◆ The problem ◆
Repeat everything from the first line of the listing below through the line that contains "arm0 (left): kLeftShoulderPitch", exactly. Leave out pictures.

◆ Raw data ◆
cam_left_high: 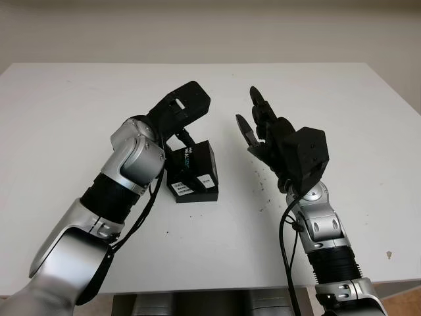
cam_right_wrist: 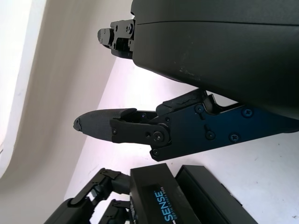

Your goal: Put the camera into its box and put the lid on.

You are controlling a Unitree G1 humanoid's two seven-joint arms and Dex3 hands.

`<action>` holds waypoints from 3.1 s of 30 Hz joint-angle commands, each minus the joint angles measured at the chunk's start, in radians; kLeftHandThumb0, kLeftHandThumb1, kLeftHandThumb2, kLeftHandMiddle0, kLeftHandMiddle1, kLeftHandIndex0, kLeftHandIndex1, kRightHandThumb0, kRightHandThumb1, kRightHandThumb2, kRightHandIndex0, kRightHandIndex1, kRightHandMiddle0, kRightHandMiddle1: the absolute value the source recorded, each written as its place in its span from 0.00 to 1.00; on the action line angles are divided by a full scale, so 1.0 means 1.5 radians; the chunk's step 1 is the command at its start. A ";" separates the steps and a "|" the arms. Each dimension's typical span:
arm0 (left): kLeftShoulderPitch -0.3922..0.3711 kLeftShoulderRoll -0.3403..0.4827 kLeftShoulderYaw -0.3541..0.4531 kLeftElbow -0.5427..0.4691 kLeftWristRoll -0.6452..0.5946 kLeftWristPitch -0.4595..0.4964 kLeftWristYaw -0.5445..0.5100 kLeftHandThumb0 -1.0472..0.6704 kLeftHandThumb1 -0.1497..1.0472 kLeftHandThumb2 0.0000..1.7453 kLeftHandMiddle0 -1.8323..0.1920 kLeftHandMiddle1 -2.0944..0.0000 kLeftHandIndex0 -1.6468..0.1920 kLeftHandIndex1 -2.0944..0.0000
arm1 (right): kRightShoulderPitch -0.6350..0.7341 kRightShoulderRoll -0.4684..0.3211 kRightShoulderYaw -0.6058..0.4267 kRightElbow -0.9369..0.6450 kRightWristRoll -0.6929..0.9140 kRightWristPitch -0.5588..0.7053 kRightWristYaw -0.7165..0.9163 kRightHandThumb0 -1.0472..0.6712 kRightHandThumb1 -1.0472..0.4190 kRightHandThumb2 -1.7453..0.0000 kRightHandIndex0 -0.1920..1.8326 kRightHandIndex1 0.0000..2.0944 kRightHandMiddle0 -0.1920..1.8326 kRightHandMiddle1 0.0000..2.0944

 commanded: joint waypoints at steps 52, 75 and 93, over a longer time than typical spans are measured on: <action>-0.012 0.001 -0.122 0.051 -0.019 -0.154 0.000 0.36 1.00 0.26 0.97 0.54 1.00 0.56 | 0.006 0.013 -0.003 -0.003 -0.005 -0.017 -0.006 0.19 0.00 0.76 0.07 0.03 0.09 0.03; -0.006 0.029 -0.180 0.026 0.094 -0.295 -0.129 0.13 1.00 0.34 1.00 1.00 1.00 1.00 | 0.007 0.013 -0.003 0.010 -0.007 -0.035 -0.007 0.19 0.00 0.75 0.08 0.03 0.09 0.03; 0.039 0.060 -0.015 -0.194 -0.038 -0.316 -0.160 0.13 1.00 0.38 1.00 1.00 1.00 1.00 | 0.012 0.002 -0.014 -0.015 0.001 -0.001 0.007 0.20 0.00 0.75 0.06 0.02 0.08 0.02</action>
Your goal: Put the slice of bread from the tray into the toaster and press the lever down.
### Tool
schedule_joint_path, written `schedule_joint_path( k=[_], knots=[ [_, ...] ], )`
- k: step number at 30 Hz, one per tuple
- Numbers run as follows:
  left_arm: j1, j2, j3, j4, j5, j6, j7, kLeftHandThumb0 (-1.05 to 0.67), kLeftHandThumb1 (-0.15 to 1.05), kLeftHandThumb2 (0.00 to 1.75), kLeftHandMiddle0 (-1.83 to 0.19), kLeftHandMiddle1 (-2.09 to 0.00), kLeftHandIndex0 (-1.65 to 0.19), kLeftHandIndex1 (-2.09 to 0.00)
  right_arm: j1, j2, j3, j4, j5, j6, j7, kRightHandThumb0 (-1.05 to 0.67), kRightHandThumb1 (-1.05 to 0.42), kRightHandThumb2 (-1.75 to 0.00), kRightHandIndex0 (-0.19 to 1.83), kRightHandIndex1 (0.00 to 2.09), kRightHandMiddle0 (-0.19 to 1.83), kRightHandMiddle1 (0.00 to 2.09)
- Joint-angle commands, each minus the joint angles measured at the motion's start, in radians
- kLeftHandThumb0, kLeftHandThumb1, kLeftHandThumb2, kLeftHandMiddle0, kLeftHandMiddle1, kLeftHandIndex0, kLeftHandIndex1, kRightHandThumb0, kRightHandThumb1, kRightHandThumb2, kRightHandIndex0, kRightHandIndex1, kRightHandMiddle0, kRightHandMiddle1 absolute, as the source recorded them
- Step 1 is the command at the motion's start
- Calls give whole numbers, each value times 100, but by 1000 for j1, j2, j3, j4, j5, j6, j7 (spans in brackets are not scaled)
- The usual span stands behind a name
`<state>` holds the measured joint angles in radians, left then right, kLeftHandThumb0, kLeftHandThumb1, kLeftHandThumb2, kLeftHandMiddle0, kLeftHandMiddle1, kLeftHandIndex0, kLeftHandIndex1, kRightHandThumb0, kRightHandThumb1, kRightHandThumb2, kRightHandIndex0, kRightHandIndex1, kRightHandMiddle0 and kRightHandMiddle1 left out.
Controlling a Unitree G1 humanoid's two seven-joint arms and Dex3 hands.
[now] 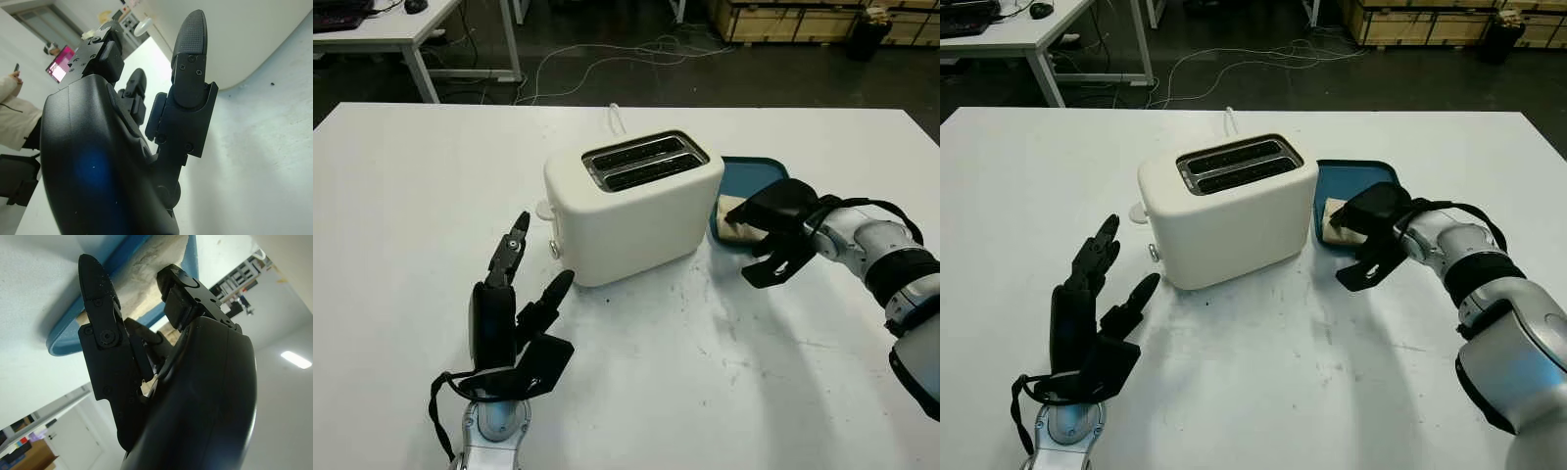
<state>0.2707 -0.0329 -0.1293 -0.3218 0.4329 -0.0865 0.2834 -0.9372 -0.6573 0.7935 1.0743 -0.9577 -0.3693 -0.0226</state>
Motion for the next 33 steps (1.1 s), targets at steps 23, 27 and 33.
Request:
schedule_joint_path(
  k=[23,27,33],
  knots=[
    [7,-6,-7,-13,9,15,1,-62,92,26,-43,-5,-35,0,188,-141,-331,-399,312,-247,247,-13,-78,-1,100,105,121,24],
    [6,-4,-8,-12,3,14,-5,-61,92,26,-43,-4,-34,0,238,-135,-415,-462,384,-260,259,12,-82,-1,78,169,79,144],
    [5,-2,-10,-9,15,17,-1,-62,92,26,-44,-4,-34,0,268,-132,-470,-497,426,-284,286,33,-82,-1,75,174,62,173]
  ],
)
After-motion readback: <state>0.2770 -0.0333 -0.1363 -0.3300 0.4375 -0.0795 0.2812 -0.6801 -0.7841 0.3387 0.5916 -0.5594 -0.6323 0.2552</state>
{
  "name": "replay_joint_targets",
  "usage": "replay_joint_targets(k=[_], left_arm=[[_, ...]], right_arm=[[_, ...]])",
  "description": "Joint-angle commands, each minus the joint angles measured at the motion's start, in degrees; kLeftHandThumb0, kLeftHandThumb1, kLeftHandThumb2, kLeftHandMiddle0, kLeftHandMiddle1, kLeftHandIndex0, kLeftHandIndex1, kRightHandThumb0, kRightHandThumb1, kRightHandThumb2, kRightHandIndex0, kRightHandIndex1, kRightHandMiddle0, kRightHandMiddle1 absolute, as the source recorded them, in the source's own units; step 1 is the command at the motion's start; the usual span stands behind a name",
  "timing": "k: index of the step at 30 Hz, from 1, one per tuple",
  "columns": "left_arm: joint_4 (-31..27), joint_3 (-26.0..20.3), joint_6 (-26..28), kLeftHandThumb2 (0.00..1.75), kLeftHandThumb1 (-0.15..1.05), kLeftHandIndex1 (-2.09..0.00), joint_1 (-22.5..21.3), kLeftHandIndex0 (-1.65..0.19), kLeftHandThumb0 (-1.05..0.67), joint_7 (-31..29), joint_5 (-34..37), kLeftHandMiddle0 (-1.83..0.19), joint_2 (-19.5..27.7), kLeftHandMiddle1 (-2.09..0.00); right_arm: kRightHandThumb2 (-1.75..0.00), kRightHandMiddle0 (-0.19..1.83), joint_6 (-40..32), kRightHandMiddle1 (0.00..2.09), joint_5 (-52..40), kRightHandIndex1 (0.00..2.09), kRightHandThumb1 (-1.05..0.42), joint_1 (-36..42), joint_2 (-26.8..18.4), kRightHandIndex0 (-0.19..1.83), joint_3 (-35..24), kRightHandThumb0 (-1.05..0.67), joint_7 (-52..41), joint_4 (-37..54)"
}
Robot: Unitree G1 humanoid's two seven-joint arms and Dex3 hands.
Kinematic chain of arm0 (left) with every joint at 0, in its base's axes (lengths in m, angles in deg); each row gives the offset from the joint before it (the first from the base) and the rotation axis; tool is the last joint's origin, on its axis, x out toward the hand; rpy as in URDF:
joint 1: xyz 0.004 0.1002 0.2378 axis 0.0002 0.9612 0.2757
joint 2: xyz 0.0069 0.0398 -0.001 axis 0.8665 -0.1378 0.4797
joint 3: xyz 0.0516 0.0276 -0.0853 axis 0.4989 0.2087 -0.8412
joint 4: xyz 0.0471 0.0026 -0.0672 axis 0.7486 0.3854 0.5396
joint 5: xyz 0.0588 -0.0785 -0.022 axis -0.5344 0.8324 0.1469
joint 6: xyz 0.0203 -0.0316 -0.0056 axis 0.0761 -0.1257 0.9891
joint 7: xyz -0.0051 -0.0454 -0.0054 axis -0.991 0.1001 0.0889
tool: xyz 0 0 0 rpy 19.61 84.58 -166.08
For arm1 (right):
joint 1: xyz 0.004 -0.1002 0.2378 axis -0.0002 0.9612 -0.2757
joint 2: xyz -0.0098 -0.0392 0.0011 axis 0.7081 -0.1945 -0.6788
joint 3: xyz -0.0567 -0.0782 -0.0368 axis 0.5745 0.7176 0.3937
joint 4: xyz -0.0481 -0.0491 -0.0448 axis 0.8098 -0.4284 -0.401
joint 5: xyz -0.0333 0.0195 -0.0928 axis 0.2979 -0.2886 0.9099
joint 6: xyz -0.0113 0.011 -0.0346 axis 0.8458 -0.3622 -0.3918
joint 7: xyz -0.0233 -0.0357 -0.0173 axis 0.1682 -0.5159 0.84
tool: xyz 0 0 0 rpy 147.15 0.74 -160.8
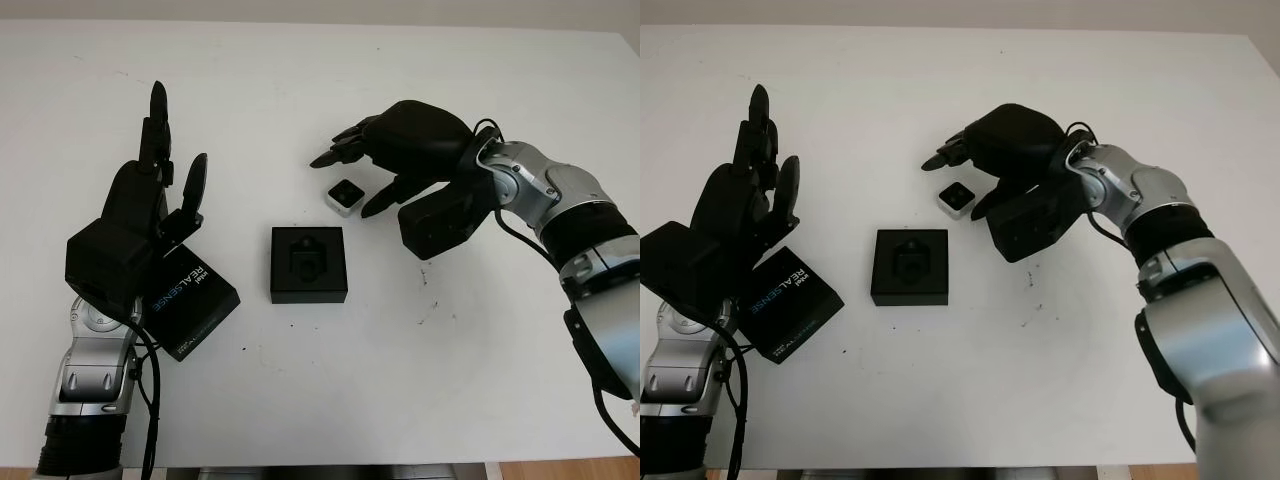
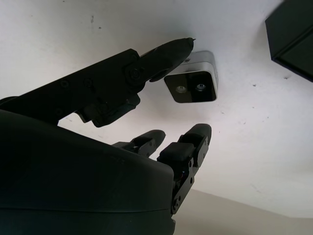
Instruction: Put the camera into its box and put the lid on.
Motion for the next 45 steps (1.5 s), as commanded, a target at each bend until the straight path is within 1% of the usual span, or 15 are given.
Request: replay_joint_targets(k=[1,2,5,14,25,27,28,29,30,32,35,37,40,44,45], left_arm=[[-1.01,-0.33,-0.2,0.63,1.05,0.0,0.43,0.19,-0.81,-0.16,0.22,0.19,0.14,0.0],[-1.03,-0.39,-0.17,0.63,1.05,0.0,0.42,0.19,-0.81,-0.24,0.41,0.19,0.07,0.0],[-0.93,-0.48,-0.24,0.63,1.05,0.0,0.36,0.19,-0.81,-0.41,0.81,0.19,0.03,0.0],[-1.75,-0.58,0.36,0.61,1.05,0.0,0.92,0.19,-0.82,-0.37,0.71,0.19,0.17,0.0],[-1.81,-0.58,-0.23,0.61,1.05,0.0,1.31,0.19,-0.81,-1.08,1.11,0.19,0.44,0.0],[-2.02,-0.61,0.03,0.61,1.05,0.0,1.42,0.19,-0.81,-1.14,1.1,0.19,0.5,0.0],[-2.04,-0.6,-0.01,0.61,1.05,0.0,1.46,0.19,-0.81,-1.11,1.0,0.19,0.52,0.0],[-1.98,-0.59,-0.19,0.61,1.05,0.0,1.48,0.19,-0.81,-1.18,0.92,0.19,0.62,0.0],[-1.99,-0.57,-0.24,0.61,1.05,0.0,1.49,0.19,-0.8,-1.24,0.92,0.19,0.66,0.0],[-1.95,-0.58,-0.32,0.61,1.05,0.0,1.47,0.19,-0.8,-1.22,0.98,0.19,0.57,0.0],[-1.85,-0.59,-0.28,0.6,1.05,0.0,1.42,0.19,-0.8,-1.26,1.21,0.19,0.38,0.0],[-1.78,-0.53,-0.21,0.6,1.05,0.0,1.28,0.19,-0.8,-1.31,1.15,0.19,0.46,0.0],[-1.85,-0.57,0.18,0.59,1.05,0.0,1.13,0.19,-0.8,-1.46,1.53,0.19,0.33,0.0],[-1.74,-0.49,-0.25,0.59,1.05,0.0,1.18,0.19,-0.8,-1.46,1.53,0.19,0.34,0.0],[-1.77,-0.49,-0.3,0.6,1.05,0.0,1.21,0.19,-0.8,-1.45,1.55,0.19,0.34,0.0]], right_arm=[[-0.06,0.58,-0.1,0.21,0.28,0.4,-0.83,0.81,0.37,0.43,0.46,-0.51,0.51,-0.33],[-0.05,0.57,-0.17,0.21,0.26,0.65,-0.83,0.83,0.41,0.3,0.59,-0.5,0.37,-0.35],[-0.05,0.58,-0.59,0.22,0.3,0.83,-0.83,0.99,0.65,0.2,1.01,-0.48,0.17,-0.61],[-0.05,0.66,-1.38,0.22,2.61,0.81,-0.82,0.9,0.63,0.31,2.96,-0.45,3.06,-1.75],[-0.05,0.75,-1.76,0.26,5.07,1.07,-0.83,1.14,0.5,0.36,4.73,-0.43,8.68,-2.6],[-0.05,0.76,-1.89,0.35,5.68,1.39,-0.85,1.22,0.54,0.29,5.05,-0.42,10.31,-2.79],[-0.06,0.76,-1.99,0.41,6.02,1.62,-0.85,1.21,0.56,0.23,5.25,-0.41,11.01,-2.93],[-0.06,0.72,-2.12,0.62,6.4,1.89,-0.88,1.14,0.55,0.18,5.52,-0.4,11.58,-3.14],[-0.06,0.64,-2.21,0.85,6.61,1.99,-0.91,1.03,0.54,0.18,5.72,-0.38,11.64,-3.35],[-0.06,0.47,-1.91,1.25,7.15,1.92,-0.98,0.75,0.39,0.2,6.24,-0.39,12.14,-3.62],[-0.08,0.34,-1.16,1.58,7.55,1.88,-1.03,0.45,0.19,0.23,6.75,-0.42,13.17,-4.02],[-0.13,0.27,-0.89,1.79,7.86,1.95,-1.04,0.22,0.13,0.21,6.97,-0.45,13.78,-4.27],[-0.15,0.22,-0.77,1.83,7.43,1.92,-1.05,-0.08,0.13,0.2,6.62,-0.45,12.8,-4.57],[-0.16,0.24,-0.67,1.68,6.91,1.81,-1.05,-0.2,0.04,0.23,6.15,-0.45,11.98,-4.44],[-0.15,0.26,-0.42,1.68,6.76,1.85,-1.05,-0.15,0.04,0.24,6.0,-0.45,12.3,-4.47]])
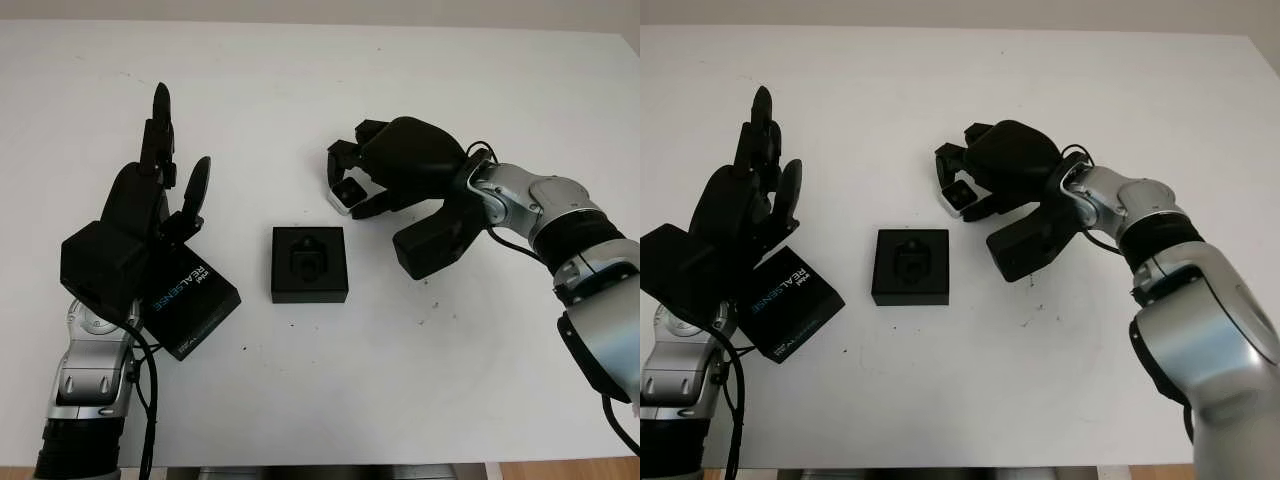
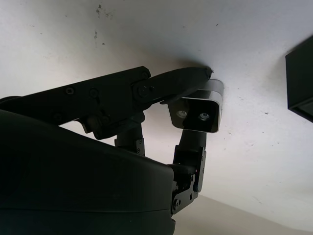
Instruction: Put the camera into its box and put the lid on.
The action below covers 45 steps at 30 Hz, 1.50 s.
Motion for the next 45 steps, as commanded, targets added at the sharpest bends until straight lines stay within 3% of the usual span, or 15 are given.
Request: replay_joint_targets(k=[1,8,14,18,23,27,30,35,37,39,42,45], left_arm=[[-0.88,-0.4,-0.48,0.6,1.05,0.0,0.5,0.19,-0.8,-0.11,0.15,0.19,0.08,0.0],[-1.47,-0.37,-0.18,0.59,1.05,0.0,0.92,0.19,-0.79,0.0,0.1,0.19,0.03,0.0],[-1.46,-0.3,-0.49,0.59,1.05,0.0,1.03,0.19,-0.79,-0.17,-0.09,0.19,0.23,0.0],[-1.77,-0.31,0.08,0.59,1.05,0.0,1.1,0.19,-0.79,-0.17,-0.13,0.19,0.31,0.0],[-2.21,-0.1,0.51,0.59,1.05,0.0,1.19,0.19,-0.78,0.09,-0.52,0.19,0.19,0.0],[-2.38,0.1,0.81,0.59,1.05,0.0,1.1,0.19,-0.79,-0.07,-0.81,0.19,0.13,0.0],[-2.43,0.31,1.2,0.6,1.05,0.0,0.98,0.19,-0.79,-0.17,-0.94,0.19,0.15,0.0],[-2.63,0.64,1.58,0.6,1.05,0.0,1.03,0.19,-0.78,-0.2,-1.32,0.19,0.06,0.0],[-2.76,0.75,1.64,0.6,1.05,0.0,1.0,0.19,-0.78,-0.11,-1.5,0.19,-0.09,0.0],[-2.83,0.83,1.76,0.6,1.05,0.0,0.92,0.19,-0.78,-0.04,-1.51,0.19,-0.23,0.0],[-2.87,0.89,1.9,0.6,1.05,0.0,0.85,0.19,-0.78,0.2,-1.52,0.19,-0.57,0.0],[-2.71,0.89,1.93,0.59,1.05,0.0,0.67,0.19,-0.79,0.18,-1.38,0.19,-0.81,0.0]], right_arm=[[-0.14,0.27,0.86,1.68,-0.64,1.87,-1.05,0.09,-0.33,0.25,-0.14,-0.45,0.37,-0.36],[-0.14,0.28,0.69,1.61,-2.1,1.86,-1.05,0.0,-0.37,0.26,-0.91,-0.44,-1.51,-0.06],[-0.12,0.29,1.6,1.75,-9.38,1.88,-1.05,0.6,0.43,0.3,-5.09,-0.4,-7.13,0.42],[-0.11,0.32,1.22,1.8,-14.31,2.03,-1.05,0.71,0.41,0.32,-8.29,-0.41,-12.0,3.87],[-0.13,0.29,-2.62,1.85,-19.55,2.09,-1.05,1.85,-0.41,0.33,-12.03,-0.39,-20.83,12.84],[-0.13,0.26,-8.92,2.01,-22.08,2.09,-1.05,4.5,-1.37,0.52,-14.69,-0.39,-27.56,23.51],[-0.13,0.27,-11.45,1.99,-21.59,2.09,-1.05,6.29,-2.17,0.54,-15.69,-0.39,-29.47,29.11],[-0.1,0.37,-15.65,1.72,-19.78,2.06,-1.05,9.71,-3.32,0.35,-16.83,-0.43,-31.42,38.43],[-0.1,0.39,-16.97,1.7,-20.07,2.02,-1.05,10.9,-3.5,0.29,-17.32,-0.44,-32.85,41.15],[-0.08,0.38,-17.69,1.56,-21.18,1.5,-1.05,12.11,-3.7,0.1,-17.92,-0.42,-34.94,43.67],[-0.07,0.38,-16.98,1.53,-21.3,0.77,-1.05,13.49,-4.22,0.23,-18.46,-0.43,-35.79,46.12],[-0.08,0.38,-18.88,1.6,-22.19,0.39,-1.05,15.53,-4.38,0.33,-19.23,-0.43,-37.93,49.87]])
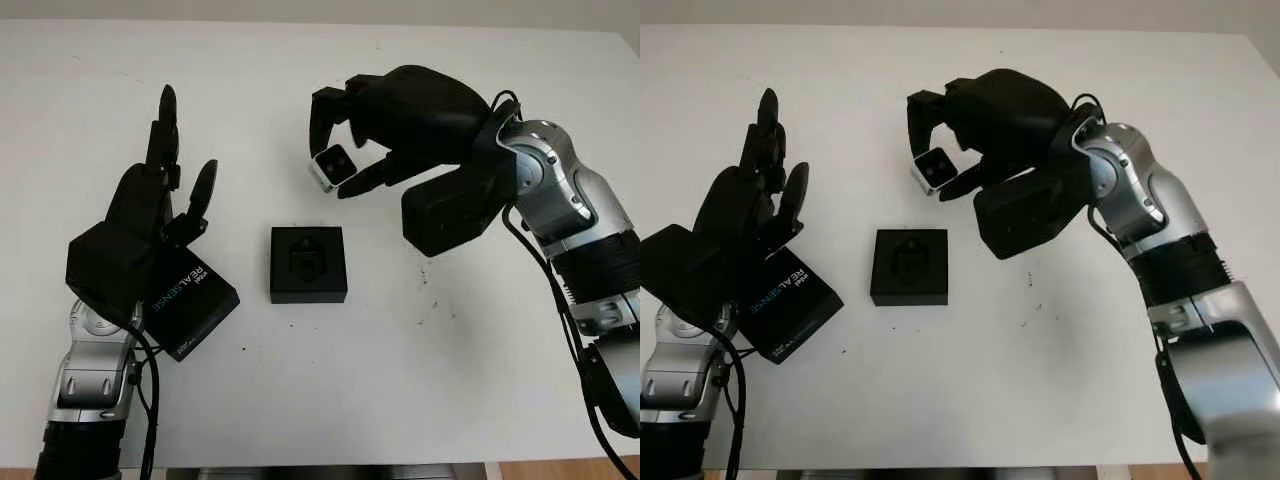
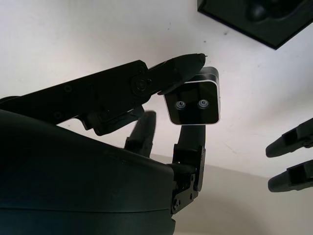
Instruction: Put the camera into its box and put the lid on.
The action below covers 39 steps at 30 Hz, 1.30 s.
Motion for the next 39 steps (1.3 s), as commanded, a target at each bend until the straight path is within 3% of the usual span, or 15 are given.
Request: replay_joint_targets(k=[1,7,18,39], left_arm=[[-1.0,0.23,0.34,0.59,1.05,0.0,0.15,0.19,-0.8,0.21,-0.01,0.19,-0.45,0.0],[-0.72,0.49,0.02,0.59,1.05,0.0,-0.25,0.19,-0.79,0.3,0.04,0.19,-0.9,0.0],[-0.61,0.92,-0.26,0.6,1.05,0.0,-0.91,0.19,-0.79,0.93,-0.48,0.19,-1.59,0.0],[0.95,2.66,1.26,0.61,1.05,0.0,-4.62,0.19,-0.81,0.31,-1.54,0.19,-1.7,0.0]], right_arm=[[-0.09,0.37,-2.02,1.62,-1.21,0.33,-1.05,2.02,-0.64,0.34,-1.4,-0.43,-1.61,4.34],[-0.14,0.37,-11.8,1.79,-6.02,0.12,-1.05,8.09,1.56,0.3,-3.36,-0.44,-6.66,13.4],[-0.22,0.33,-30.87,1.83,-8.32,0.07,-1.05,15.28,5.11,0.28,-3.54,-0.44,-12.1,28.28],[-0.24,0.24,-44.43,1.96,2.69,0.09,-1.05,19.09,5.38,0.38,0.68,-0.45,-16.23,37.83]])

◆ Response area ◆
cam_left_high: 
cam_right_wrist: 

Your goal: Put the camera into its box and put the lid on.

You are controlling a Unitree G1 humanoid's two seven-joint arms and Dex3 hands.

`<action>` holds waypoints from 3.1 s of 30 Hz joint-angle commands, each minus the joint angles measured at the chunk's start, in radians; kLeftHandThumb0, kLeftHandThumb1, kLeftHandThumb2, kLeftHandMiddle0, kLeftHandMiddle1, kLeftHandIndex0, kLeftHandIndex1, kRightHandThumb0, kRightHandThumb1, kRightHandThumb2, kRightHandIndex0, kRightHandIndex1, kRightHandMiddle0, kRightHandMiddle1: the absolute value the source recorded, each written as its place in its span from 0.00 to 1.00; on the action line angles are divided by a full scale, so 1.0 means 1.5 radians; the chunk's step 1 is the command at its start. A ";" separates the steps and a "|" the arms. Each dimension's typical span:
arm0 (left): kLeftShoulderPitch -0.3922..0.3711 kLeftShoulderRoll -0.3403..0.4827 kLeftShoulderYaw -0.3541..0.4531 kLeftElbow -0.5427..0.4691 kLeftWristRoll -0.6452..0.5946 kLeftWristPitch -0.4595..0.4964 kLeftWristYaw -0.5445..0.5100 kLeftHandThumb0 -1.0472..0.6704 kLeftHandThumb1 -0.1497..1.0472 kLeftHandThumb2 0.0000..1.7453 kLeftHandMiddle0 -1.8323..0.1920 kLeftHandMiddle1 -2.0944..0.0000 kLeftHandIndex0 -1.6468..0.1920 kLeftHandIndex1 -2.0944..0.0000

The response is now finished.